ACTIVITY: Restate the full listing precisely as written.

DATASET CONTENT:
◇ ◇ ◇ ◇
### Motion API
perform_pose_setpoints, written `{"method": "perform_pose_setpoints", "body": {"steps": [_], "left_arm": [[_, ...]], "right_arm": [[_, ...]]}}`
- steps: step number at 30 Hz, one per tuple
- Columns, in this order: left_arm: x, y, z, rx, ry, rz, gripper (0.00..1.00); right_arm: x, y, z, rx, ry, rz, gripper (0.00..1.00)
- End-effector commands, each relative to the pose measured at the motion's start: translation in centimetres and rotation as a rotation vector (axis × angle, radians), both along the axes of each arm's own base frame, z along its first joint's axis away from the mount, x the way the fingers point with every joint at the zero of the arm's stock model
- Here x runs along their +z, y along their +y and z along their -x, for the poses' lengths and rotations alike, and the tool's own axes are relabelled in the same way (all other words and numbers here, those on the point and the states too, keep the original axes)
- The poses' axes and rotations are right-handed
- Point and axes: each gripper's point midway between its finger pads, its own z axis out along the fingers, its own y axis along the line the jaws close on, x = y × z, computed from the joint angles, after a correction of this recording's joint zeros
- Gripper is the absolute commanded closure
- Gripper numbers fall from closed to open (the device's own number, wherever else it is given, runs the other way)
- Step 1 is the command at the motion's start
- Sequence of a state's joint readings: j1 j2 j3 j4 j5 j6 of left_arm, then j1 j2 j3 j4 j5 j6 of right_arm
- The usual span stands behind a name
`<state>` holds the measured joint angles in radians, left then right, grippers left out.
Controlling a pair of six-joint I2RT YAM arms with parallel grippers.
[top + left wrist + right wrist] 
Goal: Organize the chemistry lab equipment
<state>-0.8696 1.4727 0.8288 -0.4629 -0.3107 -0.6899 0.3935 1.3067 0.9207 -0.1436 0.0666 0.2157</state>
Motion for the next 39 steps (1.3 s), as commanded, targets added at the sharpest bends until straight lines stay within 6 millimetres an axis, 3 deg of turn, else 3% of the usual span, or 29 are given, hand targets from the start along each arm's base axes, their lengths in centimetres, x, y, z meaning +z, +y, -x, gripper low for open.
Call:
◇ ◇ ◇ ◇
ANSWER SECTION:
### Motion API
perform_pose_setpoints, written `{"method": "perform_pose_setpoints", "body": {"steps": [_], "left_arm": [[_, ...]], "right_arm": [[_, ...]]}}`
- steps: step number at 30 Hz, one per tuple
- Columns, in this order: left_arm: x, y, z, rx, ry, rz, gripper (0.00..1.00); right_arm: x, y, z, rx, ry, rz, gripper (0.00..1.00)
- End-effector commands, each relative to the pose measured at the motion's start: translation in centimetres and rotation as a rotation vector (axis × angle, radians), both along the axes of each arm's own base frame, z along its first joint's axis away from the mount, x the way the fingers point with every joint at the zero of the arm's stock model
- Here x runs along their +z, y along their +y and z along their -x, for the poses' lengths and rotations alike, and the tool's own axes are relabelled in the same way (all other words and numbers here, those on the point and the states too, keep the original axes)
- The poses' axes and rotations are right-handed
- Point and axes: each gripper's point midway between its finger pads, its own z axis out along the fingers, its own y axis along the line the jaws close on, x = y × z, computed from the joint angles, after a correction of this recording's joint zeros
- Gripper is the absolute commanded closure
- Gripper numbers fall from closed to open (the device's own number, wherever else it is given, runs the other way)
- Step 1 is the command at the motion's start
- Sequence of a state's joint readings: j1 j2 j3 j4 j5 j6 of left_arm, then j1 j2 j3 j4 j5 j6 of right_arm
- The usual span stands behind a name
`<state>` holds the measured joint angles in radians, left then right, grippers left out.
Controlling a pair of six-joint I2RT YAM arms with parallel grippers.
[top + left wrist + right wrist] 
Goal: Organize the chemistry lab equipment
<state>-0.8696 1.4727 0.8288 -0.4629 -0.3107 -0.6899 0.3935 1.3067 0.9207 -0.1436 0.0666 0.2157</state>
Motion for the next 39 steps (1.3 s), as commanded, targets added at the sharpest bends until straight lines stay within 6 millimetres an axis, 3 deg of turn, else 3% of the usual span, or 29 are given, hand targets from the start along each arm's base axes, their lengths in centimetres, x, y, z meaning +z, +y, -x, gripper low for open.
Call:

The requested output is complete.